Saat Qiu Suo kembali membuka mata, suara deburan ombak terdengar di telinganya. Ia bangkit berdiri dari air, menatap sekeliling. Ia berada di sebuah danau besar yang asing, terbawa ombak hingga ke tepian. Tak terlihat perahu, tak ada orang, hanya burung camar dan bangau melayang di langit, ikan besar melompat memperlihatkan perut putihnya. Di tepi danau terhampar padang luas, tak ada sawah, tak ada petani. Tumbuhan alang-alang tumbuh lebat, bulu-bulunya beterbangan ditiup angin, tanaman air setinggi dua orang dewasa. Bebek dan kelinci liar berlarian di antara rerumputan, menatapnya dengan rasa ingin tahu.

Tempat ini bagaikan surga dunia yang belum terjamah manusia.

Qiu Suo heran, jelas-jelas ia melompat ke jurang tanpa dasar, lalu terjatuh ke dasarnya, mengapa kini ia berada di sini?

Ia melangkah dua langkah, tiba-tiba perutnya terasa mual, ia memuntahkan darah bercampur air. Dadanya terasa nyeri hebat, akibat serangan “Tapak Penghancur Hati dan Tulang” dari Huang Miaoshui. Beberapa tulang rusuknya juga patah, diinjak oleh Huang Miaoshui.

“Huang Miaoshui, jika aku, Qiu Suo, masih hidup, suatu hari nanti aku pasti akan membalas dendam!” Qiu Suo meraba luka di tubuhnya, bersumpah dalam hati.
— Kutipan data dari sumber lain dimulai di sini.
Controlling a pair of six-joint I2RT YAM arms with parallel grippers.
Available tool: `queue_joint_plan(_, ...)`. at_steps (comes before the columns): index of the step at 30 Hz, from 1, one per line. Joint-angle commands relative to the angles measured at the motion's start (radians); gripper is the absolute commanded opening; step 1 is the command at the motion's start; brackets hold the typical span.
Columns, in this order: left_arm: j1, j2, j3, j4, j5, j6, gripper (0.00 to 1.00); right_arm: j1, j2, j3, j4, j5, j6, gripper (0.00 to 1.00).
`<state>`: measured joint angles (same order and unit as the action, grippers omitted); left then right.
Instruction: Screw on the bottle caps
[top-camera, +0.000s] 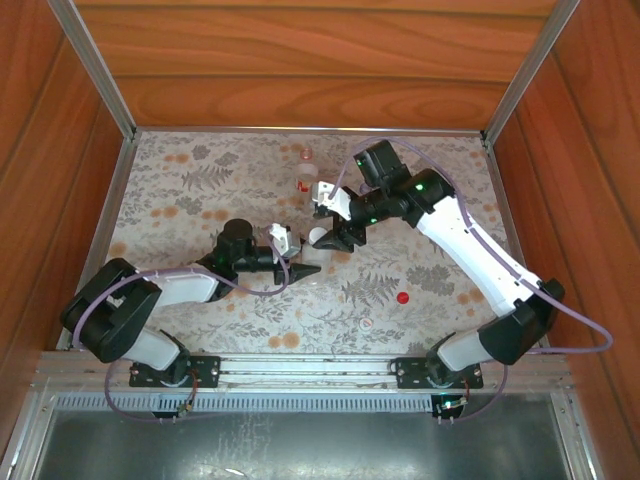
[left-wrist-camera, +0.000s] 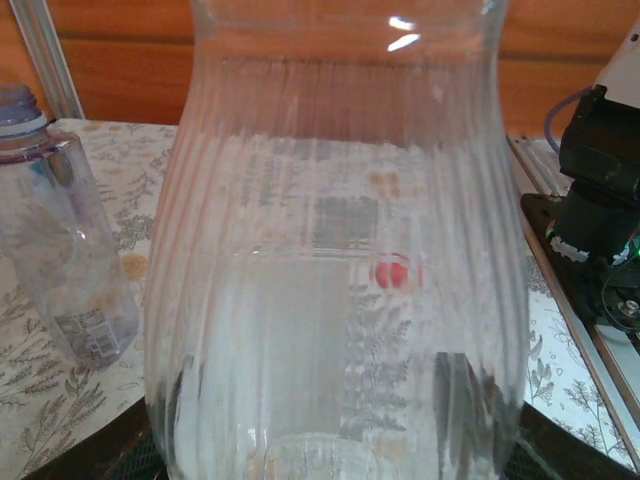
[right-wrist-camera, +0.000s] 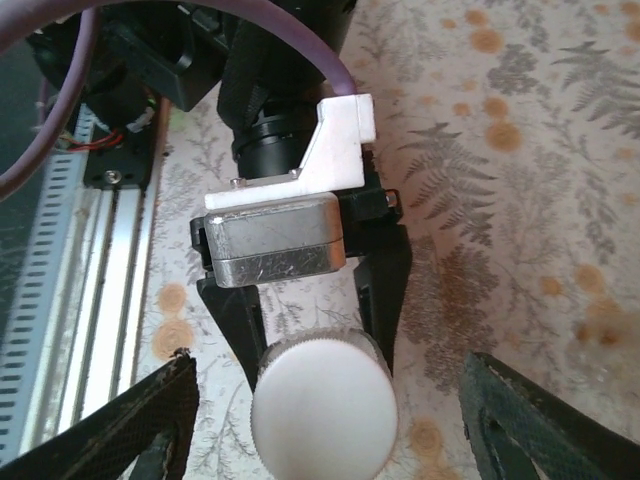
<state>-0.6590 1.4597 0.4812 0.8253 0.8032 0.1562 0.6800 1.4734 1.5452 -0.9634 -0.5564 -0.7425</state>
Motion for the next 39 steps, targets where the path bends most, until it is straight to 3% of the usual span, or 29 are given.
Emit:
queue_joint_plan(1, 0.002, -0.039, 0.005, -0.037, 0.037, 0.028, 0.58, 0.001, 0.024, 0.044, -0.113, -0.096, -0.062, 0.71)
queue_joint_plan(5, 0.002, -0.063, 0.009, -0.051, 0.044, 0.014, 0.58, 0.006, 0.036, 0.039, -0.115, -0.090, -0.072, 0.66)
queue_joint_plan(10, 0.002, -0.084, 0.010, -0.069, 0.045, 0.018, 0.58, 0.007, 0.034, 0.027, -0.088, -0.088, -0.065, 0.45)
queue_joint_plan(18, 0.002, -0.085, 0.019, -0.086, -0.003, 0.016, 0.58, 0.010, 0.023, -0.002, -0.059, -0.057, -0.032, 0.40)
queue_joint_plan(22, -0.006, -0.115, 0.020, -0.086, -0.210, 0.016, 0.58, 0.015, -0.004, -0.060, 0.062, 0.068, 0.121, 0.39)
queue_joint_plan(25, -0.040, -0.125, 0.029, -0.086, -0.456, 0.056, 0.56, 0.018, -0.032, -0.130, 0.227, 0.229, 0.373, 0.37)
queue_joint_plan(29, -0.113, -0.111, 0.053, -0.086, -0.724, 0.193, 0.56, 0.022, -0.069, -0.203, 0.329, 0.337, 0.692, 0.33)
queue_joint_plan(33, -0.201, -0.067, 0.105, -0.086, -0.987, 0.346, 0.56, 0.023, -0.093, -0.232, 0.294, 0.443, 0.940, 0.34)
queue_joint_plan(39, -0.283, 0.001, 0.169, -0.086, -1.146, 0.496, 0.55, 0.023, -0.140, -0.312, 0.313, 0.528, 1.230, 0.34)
Ia duduk beristirahat, namun ternyata ia sama sekali tak mampu mengerahkan tenaga dalam. Cedera yang dialaminya terlalu parah. Tapak Huang Miaoshui tidak hanya menghancurkan rongga dada, tapi juga menutup beberapa titik vital di tubuhnya. Dengan tenaga dalam yang tersisa, mustahil ia bisa membukanya sendiri.

Matahari membakar di atas kepala, angin pun tak berhembus di tepi danau, hanya suara jangkrik meraung.

Satu jam, dua jam, waktu berjalan tanpa suara. Qiu Suo duduk bermeditasi di bawah panas terik, berharap sedikit pulih. Namun, tak lama kemudian, keringat menetes deras dari dahinya seperti hujan. Wajahnya pucat, tubuhnya gemetar hebat. Ia menggigit bibir, akhirnya tak mampu menahan lagi dan muntah darah.

Tubuhnya limbung, ia pun terjatuh ke tanah.